Emergence of a common generalized synchronization manifold in network motifs of structurally different time-delay systems

TL;DR

This paper investigates the transition from partial to global generalized synchronization in structurally different time-delay systems, revealing a common synchronization manifold and its relation to phase synchronization.

Contribution

It extends previous findings of a common GS manifold to systems with different orders, using Lyapunov exponents and recurrence analysis for validation.

Findings

Existence of a transition from partial to global GS in diverse time-delay systems.

Confirmation of a common GS manifold across systems of different orders.

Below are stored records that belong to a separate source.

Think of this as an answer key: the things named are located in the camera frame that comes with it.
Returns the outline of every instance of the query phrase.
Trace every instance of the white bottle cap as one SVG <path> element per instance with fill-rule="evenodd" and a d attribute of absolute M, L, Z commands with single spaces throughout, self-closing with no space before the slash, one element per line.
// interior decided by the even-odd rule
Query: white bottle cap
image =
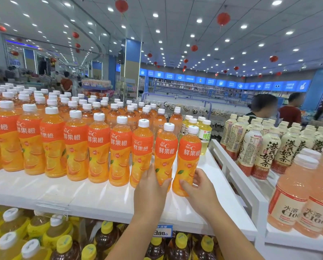
<path fill-rule="evenodd" d="M 35 101 L 36 102 L 46 102 L 46 98 L 45 97 L 35 97 Z"/>
<path fill-rule="evenodd" d="M 59 226 L 63 223 L 63 216 L 60 214 L 53 214 L 51 217 L 51 226 Z"/>
<path fill-rule="evenodd" d="M 0 108 L 2 108 L 2 109 L 12 109 L 13 107 L 14 107 L 13 101 L 0 100 Z"/>
<path fill-rule="evenodd" d="M 70 110 L 70 117 L 71 118 L 80 118 L 80 117 L 82 117 L 82 111 L 80 111 L 80 110 Z"/>
<path fill-rule="evenodd" d="M 48 99 L 47 100 L 47 105 L 48 106 L 57 106 L 58 105 L 58 100 L 56 100 L 56 99 Z"/>
<path fill-rule="evenodd" d="M 58 96 L 48 96 L 48 99 L 58 101 Z"/>
<path fill-rule="evenodd" d="M 19 94 L 18 99 L 20 99 L 20 100 L 30 100 L 30 96 L 29 95 Z"/>
<path fill-rule="evenodd" d="M 45 113 L 48 115 L 58 114 L 59 110 L 57 107 L 45 107 Z"/>
<path fill-rule="evenodd" d="M 61 98 L 60 102 L 67 104 L 70 100 L 68 98 Z"/>
<path fill-rule="evenodd" d="M 92 104 L 83 104 L 82 108 L 85 110 L 91 110 L 92 109 Z"/>
<path fill-rule="evenodd" d="M 198 120 L 196 118 L 190 118 L 189 123 L 196 124 Z"/>
<path fill-rule="evenodd" d="M 202 122 L 202 124 L 204 124 L 204 125 L 211 125 L 211 121 L 210 120 L 204 120 Z"/>
<path fill-rule="evenodd" d="M 252 125 L 252 130 L 259 130 L 261 131 L 263 129 L 263 126 L 260 124 L 260 122 L 255 123 Z"/>
<path fill-rule="evenodd" d="M 193 126 L 193 125 L 190 125 L 188 127 L 188 133 L 191 133 L 191 134 L 197 134 L 199 132 L 199 127 L 198 126 Z"/>
<path fill-rule="evenodd" d="M 17 219 L 20 215 L 18 208 L 10 208 L 3 213 L 3 220 L 5 222 L 10 222 Z"/>
<path fill-rule="evenodd" d="M 14 246 L 18 241 L 16 232 L 9 232 L 0 237 L 0 250 L 7 250 Z"/>
<path fill-rule="evenodd" d="M 24 111 L 36 111 L 37 106 L 35 104 L 23 104 L 23 110 Z"/>
<path fill-rule="evenodd" d="M 105 120 L 105 114 L 104 113 L 94 113 L 94 120 L 99 120 L 99 121 Z"/>
<path fill-rule="evenodd" d="M 316 169 L 318 167 L 319 161 L 310 156 L 298 154 L 294 158 L 294 163 L 305 168 Z"/>
<path fill-rule="evenodd" d="M 18 91 L 16 89 L 8 89 L 7 92 L 11 92 L 13 95 L 16 95 Z"/>
<path fill-rule="evenodd" d="M 77 101 L 69 101 L 69 102 L 67 103 L 67 105 L 68 105 L 69 107 L 77 107 L 77 106 L 78 106 L 78 103 L 77 103 Z"/>
<path fill-rule="evenodd" d="M 5 97 L 5 98 L 12 98 L 13 97 L 13 93 L 12 92 L 3 92 L 3 97 Z"/>
<path fill-rule="evenodd" d="M 312 158 L 315 158 L 316 160 L 320 160 L 322 154 L 319 153 L 318 151 L 316 150 L 311 150 L 309 148 L 303 148 L 299 154 L 302 154 L 302 155 L 306 155 L 306 156 L 310 156 Z"/>
<path fill-rule="evenodd" d="M 166 131 L 174 131 L 175 130 L 175 124 L 173 124 L 173 123 L 164 123 L 164 130 L 166 130 Z"/>
<path fill-rule="evenodd" d="M 271 133 L 277 133 L 277 134 L 279 134 L 280 133 L 280 129 L 278 127 L 275 127 L 275 126 L 271 126 L 270 132 Z"/>
<path fill-rule="evenodd" d="M 243 117 L 238 117 L 237 118 L 237 121 L 238 122 L 246 122 L 246 120 L 243 118 Z"/>
<path fill-rule="evenodd" d="M 41 245 L 37 239 L 32 239 L 26 242 L 21 251 L 23 259 L 32 258 L 38 253 L 38 251 L 40 251 L 40 249 Z"/>
<path fill-rule="evenodd" d="M 98 108 L 98 107 L 100 107 L 100 102 L 95 101 L 95 102 L 93 102 L 92 106 L 95 108 Z"/>
<path fill-rule="evenodd" d="M 117 117 L 117 123 L 118 124 L 126 124 L 126 123 L 128 123 L 128 117 L 118 116 Z"/>
<path fill-rule="evenodd" d="M 78 101 L 78 103 L 79 103 L 80 105 L 83 105 L 83 104 L 87 104 L 88 102 L 87 102 L 87 100 L 86 100 L 86 99 L 80 99 L 80 100 Z"/>
<path fill-rule="evenodd" d="M 139 127 L 149 127 L 149 120 L 146 118 L 138 120 L 138 126 Z"/>

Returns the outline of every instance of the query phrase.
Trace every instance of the bottle cap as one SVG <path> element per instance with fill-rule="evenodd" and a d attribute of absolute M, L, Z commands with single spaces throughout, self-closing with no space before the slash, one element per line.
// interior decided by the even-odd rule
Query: bottle cap
<path fill-rule="evenodd" d="M 100 107 L 100 102 L 95 101 L 95 102 L 92 103 L 92 106 L 94 108 L 99 108 Z"/>
<path fill-rule="evenodd" d="M 97 251 L 95 245 L 89 244 L 83 248 L 81 260 L 94 260 L 96 255 Z"/>
<path fill-rule="evenodd" d="M 261 131 L 263 129 L 263 126 L 260 124 L 260 122 L 254 123 L 252 125 L 252 130 L 259 130 Z"/>
<path fill-rule="evenodd" d="M 319 161 L 310 156 L 298 154 L 294 158 L 294 163 L 305 168 L 316 169 L 318 167 Z"/>
<path fill-rule="evenodd" d="M 211 252 L 213 250 L 214 242 L 211 237 L 204 235 L 201 240 L 201 247 L 206 252 Z"/>
<path fill-rule="evenodd" d="M 40 249 L 40 242 L 37 239 L 32 239 L 23 245 L 21 253 L 24 259 L 28 259 L 35 256 Z"/>
<path fill-rule="evenodd" d="M 102 121 L 105 120 L 104 113 L 94 113 L 94 120 Z"/>
<path fill-rule="evenodd" d="M 0 250 L 7 250 L 14 246 L 18 241 L 16 232 L 9 232 L 0 237 Z"/>
<path fill-rule="evenodd" d="M 238 122 L 246 122 L 246 120 L 245 120 L 243 117 L 238 117 L 238 118 L 237 118 L 237 121 L 238 121 Z"/>
<path fill-rule="evenodd" d="M 161 244 L 161 241 L 161 237 L 152 237 L 151 244 L 157 246 Z"/>
<path fill-rule="evenodd" d="M 24 111 L 36 111 L 37 106 L 35 104 L 23 104 L 22 106 Z"/>
<path fill-rule="evenodd" d="M 13 95 L 16 95 L 18 91 L 16 89 L 8 89 L 7 92 L 11 92 Z"/>
<path fill-rule="evenodd" d="M 101 232 L 103 234 L 109 234 L 113 230 L 113 222 L 103 221 L 101 224 Z"/>
<path fill-rule="evenodd" d="M 82 111 L 80 111 L 80 110 L 70 110 L 70 117 L 71 118 L 80 118 L 80 117 L 82 117 Z"/>
<path fill-rule="evenodd" d="M 175 130 L 175 124 L 173 124 L 173 123 L 164 123 L 164 130 L 166 130 L 166 131 L 174 131 Z"/>
<path fill-rule="evenodd" d="M 190 125 L 188 127 L 188 133 L 197 134 L 198 132 L 199 132 L 199 127 L 198 126 Z"/>
<path fill-rule="evenodd" d="M 69 251 L 72 247 L 72 237 L 71 235 L 63 235 L 57 241 L 57 252 L 59 254 L 64 254 Z"/>
<path fill-rule="evenodd" d="M 48 115 L 58 114 L 59 109 L 57 107 L 45 107 L 45 113 Z"/>
<path fill-rule="evenodd" d="M 35 101 L 36 102 L 46 102 L 46 98 L 45 97 L 35 97 Z"/>
<path fill-rule="evenodd" d="M 48 106 L 57 106 L 58 105 L 58 100 L 56 100 L 56 99 L 48 99 L 47 100 L 47 105 Z"/>
<path fill-rule="evenodd" d="M 117 123 L 118 124 L 126 124 L 126 123 L 128 123 L 128 117 L 118 116 L 117 117 Z"/>
<path fill-rule="evenodd" d="M 271 132 L 271 133 L 279 134 L 279 128 L 277 128 L 277 127 L 275 127 L 275 126 L 271 126 L 271 128 L 270 128 L 270 132 Z"/>
<path fill-rule="evenodd" d="M 63 223 L 63 216 L 60 214 L 53 214 L 51 217 L 51 226 L 60 226 Z"/>
<path fill-rule="evenodd" d="M 11 109 L 14 107 L 13 101 L 10 100 L 0 100 L 0 108 Z"/>
<path fill-rule="evenodd" d="M 138 126 L 139 127 L 149 127 L 149 120 L 146 118 L 138 120 Z"/>
<path fill-rule="evenodd" d="M 68 104 L 68 102 L 70 101 L 70 99 L 69 98 L 61 98 L 60 99 L 60 102 L 61 103 L 65 103 L 65 104 Z"/>
<path fill-rule="evenodd" d="M 184 233 L 178 233 L 176 235 L 176 246 L 180 249 L 184 249 L 187 246 L 188 238 Z"/>
<path fill-rule="evenodd" d="M 196 118 L 190 118 L 189 123 L 196 124 L 198 120 Z"/>
<path fill-rule="evenodd" d="M 80 99 L 80 100 L 78 101 L 78 103 L 79 103 L 80 105 L 82 105 L 82 104 L 87 104 L 88 102 L 87 102 L 87 100 L 86 100 L 86 99 Z"/>
<path fill-rule="evenodd" d="M 19 215 L 20 211 L 18 210 L 18 208 L 11 208 L 3 213 L 3 220 L 5 222 L 10 222 L 17 219 Z"/>
<path fill-rule="evenodd" d="M 78 103 L 77 103 L 77 101 L 68 101 L 67 105 L 69 107 L 77 107 Z"/>

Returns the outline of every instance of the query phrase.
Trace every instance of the red lantern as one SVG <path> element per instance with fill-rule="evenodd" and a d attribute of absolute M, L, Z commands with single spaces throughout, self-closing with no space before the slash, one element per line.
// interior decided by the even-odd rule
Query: red lantern
<path fill-rule="evenodd" d="M 80 35 L 77 32 L 72 32 L 72 36 L 77 39 L 80 37 Z"/>
<path fill-rule="evenodd" d="M 228 13 L 220 13 L 217 16 L 217 23 L 220 26 L 226 25 L 228 22 L 230 22 L 230 15 Z"/>
<path fill-rule="evenodd" d="M 7 29 L 6 29 L 5 27 L 3 27 L 3 26 L 0 26 L 0 31 L 1 31 L 1 32 L 6 32 L 6 31 L 7 31 Z"/>
<path fill-rule="evenodd" d="M 128 11 L 129 5 L 126 0 L 116 0 L 116 8 L 119 12 L 124 13 Z"/>
<path fill-rule="evenodd" d="M 270 56 L 271 62 L 276 62 L 277 60 L 278 60 L 278 56 L 276 56 L 276 55 Z"/>
<path fill-rule="evenodd" d="M 198 46 L 197 46 L 197 45 L 193 45 L 193 46 L 191 47 L 191 50 L 192 50 L 193 52 L 198 51 Z"/>

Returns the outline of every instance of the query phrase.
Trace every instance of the vitamin drink bottle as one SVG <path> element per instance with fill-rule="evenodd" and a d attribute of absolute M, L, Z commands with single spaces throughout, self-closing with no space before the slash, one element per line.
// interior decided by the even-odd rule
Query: vitamin drink bottle
<path fill-rule="evenodd" d="M 226 152 L 236 161 L 238 157 L 239 148 L 246 134 L 246 127 L 248 123 L 243 117 L 238 117 L 237 122 L 232 125 L 229 132 L 229 140 L 226 145 Z"/>
<path fill-rule="evenodd" d="M 294 225 L 299 233 L 317 238 L 323 230 L 323 166 L 311 179 L 311 193 Z"/>
<path fill-rule="evenodd" d="M 152 158 L 153 133 L 149 129 L 149 120 L 140 119 L 138 128 L 132 135 L 133 166 L 131 168 L 130 185 L 136 188 L 142 174 L 149 169 Z"/>
<path fill-rule="evenodd" d="M 46 107 L 44 118 L 40 123 L 40 132 L 46 157 L 45 174 L 50 178 L 66 175 L 65 122 L 58 112 L 57 107 Z"/>
<path fill-rule="evenodd" d="M 101 112 L 105 114 L 105 122 L 107 123 L 107 116 L 108 116 L 108 112 L 110 111 L 108 109 L 108 102 L 106 100 L 101 100 L 100 105 L 101 105 L 100 107 Z"/>
<path fill-rule="evenodd" d="M 202 125 L 202 122 L 205 120 L 205 117 L 198 117 L 198 122 L 196 123 L 196 126 L 198 126 L 200 128 L 200 126 Z"/>
<path fill-rule="evenodd" d="M 96 245 L 99 256 L 106 258 L 108 253 L 113 249 L 121 232 L 113 222 L 103 221 L 101 229 L 99 229 L 94 237 L 94 244 Z"/>
<path fill-rule="evenodd" d="M 61 98 L 59 104 L 59 116 L 64 118 L 64 114 L 69 112 L 69 99 L 68 98 Z"/>
<path fill-rule="evenodd" d="M 48 89 L 45 88 L 41 88 L 41 92 L 43 94 L 43 96 L 46 98 L 46 100 L 48 99 Z"/>
<path fill-rule="evenodd" d="M 82 110 L 83 110 L 83 104 L 88 104 L 88 101 L 87 101 L 86 99 L 80 99 L 80 100 L 78 101 L 78 109 L 79 109 L 80 111 L 82 111 Z"/>
<path fill-rule="evenodd" d="M 271 127 L 270 133 L 263 136 L 263 143 L 252 170 L 252 176 L 257 179 L 267 179 L 271 163 L 275 158 L 278 149 L 281 146 L 279 138 L 279 128 Z"/>
<path fill-rule="evenodd" d="M 3 223 L 0 225 L 0 237 L 8 232 L 16 232 L 19 238 L 27 236 L 26 228 L 30 223 L 29 217 L 24 216 L 23 210 L 8 209 L 3 213 Z"/>
<path fill-rule="evenodd" d="M 24 156 L 24 170 L 29 175 L 43 174 L 46 158 L 40 132 L 42 118 L 35 104 L 24 104 L 23 111 L 17 121 L 17 131 Z"/>
<path fill-rule="evenodd" d="M 183 122 L 180 107 L 175 107 L 174 113 L 171 115 L 169 122 L 173 123 L 175 125 L 174 134 L 176 135 L 176 137 L 178 139 L 179 134 L 181 132 L 181 128 L 182 128 L 182 122 Z"/>
<path fill-rule="evenodd" d="M 127 101 L 126 101 L 126 106 L 125 106 L 125 108 L 124 108 L 124 109 L 125 109 L 125 112 L 127 112 L 127 111 L 128 111 L 128 108 L 127 108 L 127 107 L 128 107 L 128 106 L 130 106 L 132 103 L 133 103 L 133 101 L 132 101 L 132 100 L 127 100 Z"/>
<path fill-rule="evenodd" d="M 157 112 L 157 105 L 156 104 L 151 104 L 151 114 L 153 116 L 153 118 L 155 118 L 158 114 Z"/>
<path fill-rule="evenodd" d="M 107 125 L 110 126 L 111 129 L 117 125 L 117 117 L 120 116 L 120 112 L 118 111 L 118 105 L 116 103 L 111 104 L 111 110 L 107 115 Z"/>
<path fill-rule="evenodd" d="M 127 184 L 130 176 L 129 156 L 132 147 L 132 132 L 127 123 L 127 117 L 118 116 L 117 125 L 110 132 L 109 180 L 110 184 L 117 187 Z"/>
<path fill-rule="evenodd" d="M 281 139 L 281 147 L 272 161 L 271 170 L 275 173 L 284 174 L 292 164 L 296 150 L 300 146 L 298 127 L 291 127 Z"/>
<path fill-rule="evenodd" d="M 47 107 L 45 97 L 35 97 L 35 104 L 37 106 L 37 112 L 43 117 L 44 109 Z"/>
<path fill-rule="evenodd" d="M 66 112 L 63 113 L 63 119 L 65 122 L 68 122 L 70 120 L 70 111 L 71 110 L 78 110 L 78 103 L 77 101 L 68 101 L 67 103 L 68 109 Z"/>
<path fill-rule="evenodd" d="M 237 119 L 237 115 L 231 114 L 230 118 L 224 124 L 223 136 L 222 136 L 222 139 L 220 140 L 220 145 L 223 147 L 223 149 L 226 149 L 226 145 L 228 144 L 228 141 L 229 141 L 231 127 L 236 123 L 236 119 Z"/>
<path fill-rule="evenodd" d="M 138 116 L 134 112 L 134 106 L 128 105 L 127 109 L 128 111 L 124 116 L 128 118 L 128 125 L 131 131 L 135 131 L 138 128 Z"/>
<path fill-rule="evenodd" d="M 190 125 L 188 134 L 179 141 L 177 173 L 172 183 L 172 191 L 178 196 L 188 196 L 179 183 L 180 179 L 185 180 L 190 185 L 193 184 L 194 173 L 201 152 L 201 140 L 197 136 L 198 132 L 199 127 Z"/>
<path fill-rule="evenodd" d="M 100 256 L 94 244 L 86 245 L 82 250 L 81 260 L 100 260 Z"/>
<path fill-rule="evenodd" d="M 70 235 L 64 235 L 57 241 L 57 249 L 51 254 L 50 260 L 73 260 L 81 256 L 80 244 L 72 240 Z"/>
<path fill-rule="evenodd" d="M 20 251 L 26 241 L 20 239 L 16 232 L 9 232 L 0 238 L 0 260 L 21 259 Z"/>
<path fill-rule="evenodd" d="M 142 113 L 139 116 L 139 119 L 147 119 L 149 120 L 149 129 L 153 129 L 153 117 L 152 114 L 150 113 L 149 107 L 143 107 L 142 108 Z"/>
<path fill-rule="evenodd" d="M 3 169 L 8 172 L 23 170 L 23 153 L 17 131 L 19 115 L 13 102 L 0 101 L 0 150 Z"/>
<path fill-rule="evenodd" d="M 52 250 L 49 248 L 41 247 L 40 241 L 31 239 L 23 245 L 21 250 L 21 259 L 30 260 L 48 260 L 51 257 Z"/>
<path fill-rule="evenodd" d="M 94 113 L 94 122 L 89 126 L 88 130 L 88 178 L 93 183 L 101 183 L 108 180 L 110 131 L 110 127 L 105 123 L 105 114 Z"/>
<path fill-rule="evenodd" d="M 176 158 L 178 139 L 173 133 L 175 125 L 164 124 L 164 131 L 155 140 L 155 172 L 160 185 L 172 176 L 172 165 Z"/>
<path fill-rule="evenodd" d="M 185 135 L 185 131 L 186 131 L 186 127 L 189 125 L 189 119 L 193 118 L 193 116 L 191 115 L 186 115 L 184 121 L 182 122 L 182 127 L 181 127 L 181 131 L 179 133 L 179 139 L 181 140 L 181 138 Z"/>
<path fill-rule="evenodd" d="M 132 103 L 131 105 L 134 106 L 134 112 L 136 117 L 139 117 L 140 113 L 138 112 L 138 105 L 136 103 Z"/>
<path fill-rule="evenodd" d="M 188 238 L 184 233 L 178 233 L 172 238 L 166 250 L 168 260 L 190 259 L 191 250 L 187 246 Z"/>
<path fill-rule="evenodd" d="M 82 120 L 89 126 L 94 122 L 94 113 L 92 112 L 92 104 L 82 105 Z"/>
<path fill-rule="evenodd" d="M 31 218 L 26 230 L 28 232 L 29 239 L 42 240 L 42 236 L 50 228 L 50 218 L 46 217 L 46 214 L 40 211 L 34 211 L 35 216 Z"/>
<path fill-rule="evenodd" d="M 155 153 L 155 139 L 157 138 L 157 135 L 162 133 L 164 131 L 164 124 L 167 122 L 165 118 L 165 109 L 158 109 L 158 114 L 154 118 L 153 121 L 153 155 Z"/>
<path fill-rule="evenodd" d="M 204 235 L 198 240 L 192 249 L 192 259 L 216 260 L 216 254 L 213 251 L 214 242 L 211 237 Z"/>
<path fill-rule="evenodd" d="M 259 152 L 263 137 L 260 133 L 262 125 L 253 124 L 252 130 L 245 134 L 242 141 L 242 147 L 237 158 L 237 165 L 246 176 L 250 176 L 255 162 L 256 155 Z"/>
<path fill-rule="evenodd" d="M 144 107 L 144 103 L 143 102 L 139 102 L 138 103 L 138 113 L 141 115 L 142 113 L 142 108 Z"/>
<path fill-rule="evenodd" d="M 64 128 L 67 177 L 72 181 L 81 181 L 88 177 L 88 125 L 82 120 L 80 110 L 71 110 L 70 118 Z"/>
<path fill-rule="evenodd" d="M 120 116 L 124 116 L 125 115 L 125 109 L 124 109 L 124 103 L 123 102 L 118 102 L 118 111 L 120 113 Z"/>
<path fill-rule="evenodd" d="M 278 179 L 269 202 L 268 223 L 289 232 L 311 193 L 311 179 L 319 162 L 298 154 L 286 173 Z"/>
<path fill-rule="evenodd" d="M 50 220 L 51 226 L 42 236 L 42 245 L 44 247 L 55 250 L 57 241 L 64 235 L 73 234 L 73 225 L 70 221 L 66 221 L 60 214 L 54 214 Z"/>
<path fill-rule="evenodd" d="M 93 113 L 102 113 L 101 108 L 100 108 L 100 102 L 93 102 L 92 104 L 92 112 Z"/>
<path fill-rule="evenodd" d="M 150 259 L 164 259 L 166 254 L 166 243 L 161 237 L 152 237 L 151 242 L 148 245 L 146 257 Z"/>
<path fill-rule="evenodd" d="M 298 155 L 303 148 L 309 148 L 312 149 L 315 144 L 315 137 L 314 137 L 315 131 L 312 129 L 304 129 L 302 133 L 300 134 L 300 144 L 298 148 L 296 149 L 295 156 Z"/>
<path fill-rule="evenodd" d="M 203 120 L 202 124 L 199 127 L 198 137 L 201 140 L 201 152 L 200 155 L 205 155 L 208 143 L 211 139 L 211 121 L 210 120 Z"/>

Correlation between GS and PS established through multiple analytical methods.

Abstract

We point out the existence of a transition from partial to global generalized synchronization (GS) in symmetrically coupled structurally different time-delay systems of different orders using the auxiliary system approach and the mutual false nearest neighbor method. The present authors have recently reported that there exists a common GS manifold even in an ensemble of structurally nonidentical scalar time-delay systems with different fractal dimensions and shown that GS occurs simultaneously with phase synchronization (PS). In this paper we confirm that the above result is not confined just to scalar one-dimensional time-delay systems alone but there exists a similar type of transition even in the case of time-delay systems with different orders. We calculate the maximal transverse Lyapunov exponent to evaluate the asymptotic stability of the complete synchronization manifold of each of the main and the corresponding auxiliary systems, which in turn ensures the stability of the GS manifold between the main systems. Further we estimate the correlation coefficient and the correlation of probability of recurrence to establish the relation between GS and PS. We also calculate the mutual false nearest neighbor parameter which doubly confirms the occurrence of the global GS manifold.